A report completed by the Ministry of Commerce's Department of Foreign Trade said Thursday the country's two-way foreign trade will hit US$1.4 trillion, according to International Business Daily, a newspaper published by the ministry.
The ministry has forecasted a trade surplus of US$90 billion to 100 billion for 2005, compared to a surplus of US$32 billion in 2004.
The report said the surplus will be created by a predicted 30 percent jump in exports to US$750 billion, compared with an 18 percent rise in imports to US$660 billion.
China recorded a trade surplus of US$60.2 billion in the first eight months of 2005, far surpassing the US$32 billion logged in 2004. Exports remained buoyant in the first eight months, rising 32 percent year on year to US$475.7 billion, while imports grew just 15 percent to US$415.5 billion.

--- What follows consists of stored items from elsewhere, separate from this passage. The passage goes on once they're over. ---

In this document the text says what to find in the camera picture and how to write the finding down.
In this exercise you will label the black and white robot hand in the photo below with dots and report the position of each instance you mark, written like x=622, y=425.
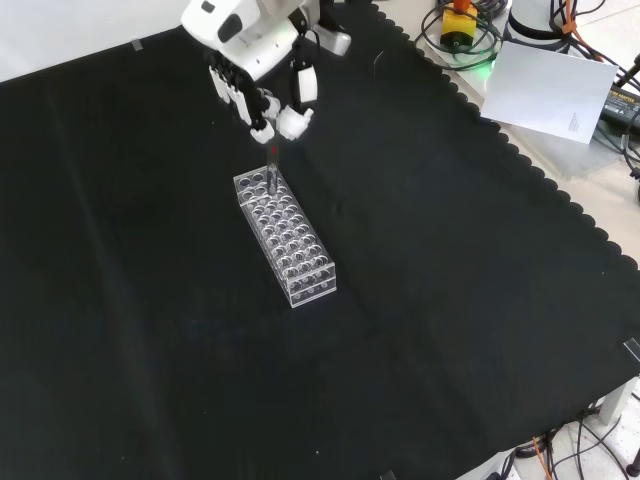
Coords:
x=240, y=35

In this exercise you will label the clear glass test tube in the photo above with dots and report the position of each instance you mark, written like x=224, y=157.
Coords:
x=272, y=165

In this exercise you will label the clear plastic test tube rack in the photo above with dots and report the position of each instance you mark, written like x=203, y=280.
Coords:
x=295, y=250

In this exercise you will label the grey tape strip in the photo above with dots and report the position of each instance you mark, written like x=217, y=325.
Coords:
x=136, y=45

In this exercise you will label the yellow stop button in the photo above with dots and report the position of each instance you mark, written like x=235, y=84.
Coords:
x=459, y=25

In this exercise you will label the black bench cloth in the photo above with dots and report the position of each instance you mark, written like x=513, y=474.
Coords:
x=150, y=300

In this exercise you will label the white paper sheet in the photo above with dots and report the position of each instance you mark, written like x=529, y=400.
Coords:
x=545, y=90

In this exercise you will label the black power adapter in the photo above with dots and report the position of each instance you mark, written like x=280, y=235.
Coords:
x=622, y=105

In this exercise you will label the white table leg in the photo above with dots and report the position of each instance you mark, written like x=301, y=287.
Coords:
x=617, y=400

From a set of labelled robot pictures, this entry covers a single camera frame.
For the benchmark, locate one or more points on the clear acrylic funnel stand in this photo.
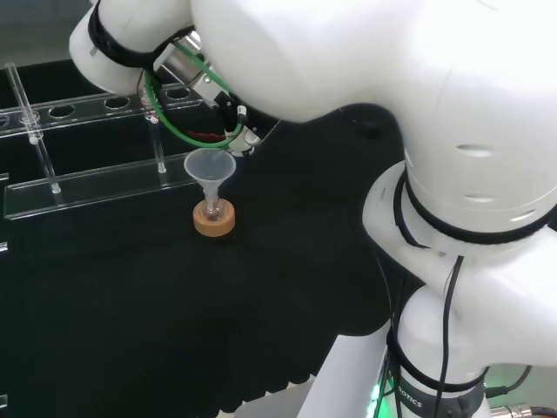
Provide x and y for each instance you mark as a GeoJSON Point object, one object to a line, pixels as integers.
{"type": "Point", "coordinates": [104, 180]}

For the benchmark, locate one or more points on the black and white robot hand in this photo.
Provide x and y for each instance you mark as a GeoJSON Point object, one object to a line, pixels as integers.
{"type": "Point", "coordinates": [237, 130]}

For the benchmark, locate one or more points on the translucent plastic funnel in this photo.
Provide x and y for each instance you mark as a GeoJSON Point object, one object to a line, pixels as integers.
{"type": "Point", "coordinates": [210, 167]}

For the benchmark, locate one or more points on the small round-bottom glass flask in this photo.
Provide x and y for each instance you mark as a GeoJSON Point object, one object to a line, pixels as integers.
{"type": "Point", "coordinates": [212, 211]}

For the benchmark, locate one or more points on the black bench cloth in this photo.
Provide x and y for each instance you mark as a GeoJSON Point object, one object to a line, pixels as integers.
{"type": "Point", "coordinates": [152, 313]}

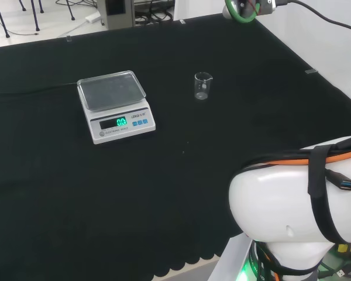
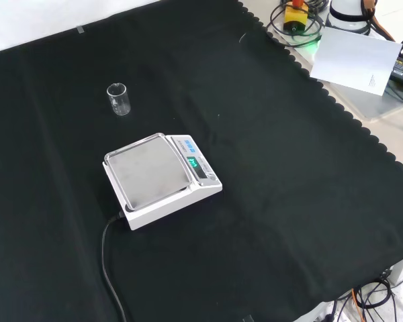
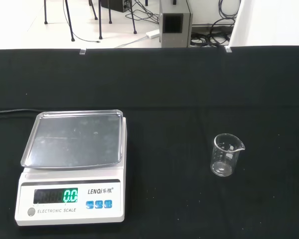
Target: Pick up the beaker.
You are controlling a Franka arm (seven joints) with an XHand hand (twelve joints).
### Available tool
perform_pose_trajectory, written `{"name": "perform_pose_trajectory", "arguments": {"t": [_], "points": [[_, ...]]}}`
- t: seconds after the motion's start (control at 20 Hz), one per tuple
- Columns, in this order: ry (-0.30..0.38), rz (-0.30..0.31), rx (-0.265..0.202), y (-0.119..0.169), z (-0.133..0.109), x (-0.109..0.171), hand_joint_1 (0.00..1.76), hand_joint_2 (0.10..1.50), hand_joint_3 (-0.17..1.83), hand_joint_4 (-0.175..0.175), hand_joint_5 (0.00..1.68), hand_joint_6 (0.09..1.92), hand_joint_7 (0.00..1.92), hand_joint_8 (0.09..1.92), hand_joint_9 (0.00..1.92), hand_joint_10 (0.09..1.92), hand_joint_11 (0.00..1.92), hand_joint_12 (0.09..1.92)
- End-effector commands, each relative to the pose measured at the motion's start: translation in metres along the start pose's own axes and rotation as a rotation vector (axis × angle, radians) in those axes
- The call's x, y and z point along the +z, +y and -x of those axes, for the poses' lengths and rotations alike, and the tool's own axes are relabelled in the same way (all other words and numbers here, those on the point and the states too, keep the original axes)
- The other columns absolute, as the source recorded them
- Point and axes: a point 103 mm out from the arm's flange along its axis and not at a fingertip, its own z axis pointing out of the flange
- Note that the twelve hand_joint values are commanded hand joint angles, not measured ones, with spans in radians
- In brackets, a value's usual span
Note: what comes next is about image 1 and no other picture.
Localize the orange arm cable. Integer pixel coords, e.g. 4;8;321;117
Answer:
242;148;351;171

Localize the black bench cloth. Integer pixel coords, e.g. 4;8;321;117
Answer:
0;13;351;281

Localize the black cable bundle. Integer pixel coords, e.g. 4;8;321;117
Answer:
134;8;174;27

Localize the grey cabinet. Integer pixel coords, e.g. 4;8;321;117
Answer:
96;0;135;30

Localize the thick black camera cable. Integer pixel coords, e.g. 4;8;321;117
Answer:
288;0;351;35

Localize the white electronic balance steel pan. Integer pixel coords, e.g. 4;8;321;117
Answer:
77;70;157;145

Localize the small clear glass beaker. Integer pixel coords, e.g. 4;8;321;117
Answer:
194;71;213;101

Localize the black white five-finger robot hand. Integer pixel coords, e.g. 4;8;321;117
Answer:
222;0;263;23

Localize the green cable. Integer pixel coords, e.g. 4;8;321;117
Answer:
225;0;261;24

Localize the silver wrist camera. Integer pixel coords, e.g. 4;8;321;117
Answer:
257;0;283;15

The predicted trade surplus of US$90-100 billion will account for 5 percent of China's total trade volume, compared to 2.8 percent in 2004, the ministry's report said.
The ministry expressed its concern that the huge trade surplus will bring some negative impacts to the country's economy, though it is an engine of economic growth and increases foreign exchange reserves.
The negative impacts mainly exist in "creating new trade frictions, adding pressure for renminbi revaluation and financial risks," the report said.
Exports have continued to surge in spite of a landmark 2.1 percent revaluation of the yuan on July 21 to 8.11 per dollar, despite European Union and US quotas against China's textile exports.
China's central bank chief Zhou Xiaochuan said he expects trade friction to worsen this year in an interview with the Chinese financial magazine Caijing.
"The trade surplus was too high, but adjusting the exchange rate alone can do little to change the situation," Zhou said in the latest edition of the magazine seen yesterday.
China needs to urgently boost domestic demand in order to rein in export growth and fend off further trade friction, he said.
"Weak domestic consumption will further enlarge China's trade surplus, which is what we are unwilling to see," Zhou said.
China launched a series of measures early last year to cool its overheating economy, controlling investment in sectors such as automobiles, real estate, cement, iron and steel. The policy partly resulted in a smaller investment and a smaller demand for imports.
"In the major global economies, the influence of domestic consumption on the trade balance is far greater than that of foreign exchange rate adjustments," Zhou told the magazine.
On foreign exchange rates, Zhou believed the 2.1 percent revaluation of the yuan against the dollar in July could achieve its objectives, although he added that it is necessary to periodically assess what level is appropriate for the yuan.
Zhou said China maintained an average annual trade surplus of around US$20 billion from 2000 to 2004, which is about 2 percent of China's GDP.
"Therefore, a 2 percent revaluation should basically achieve the expected policy target," Zhou said.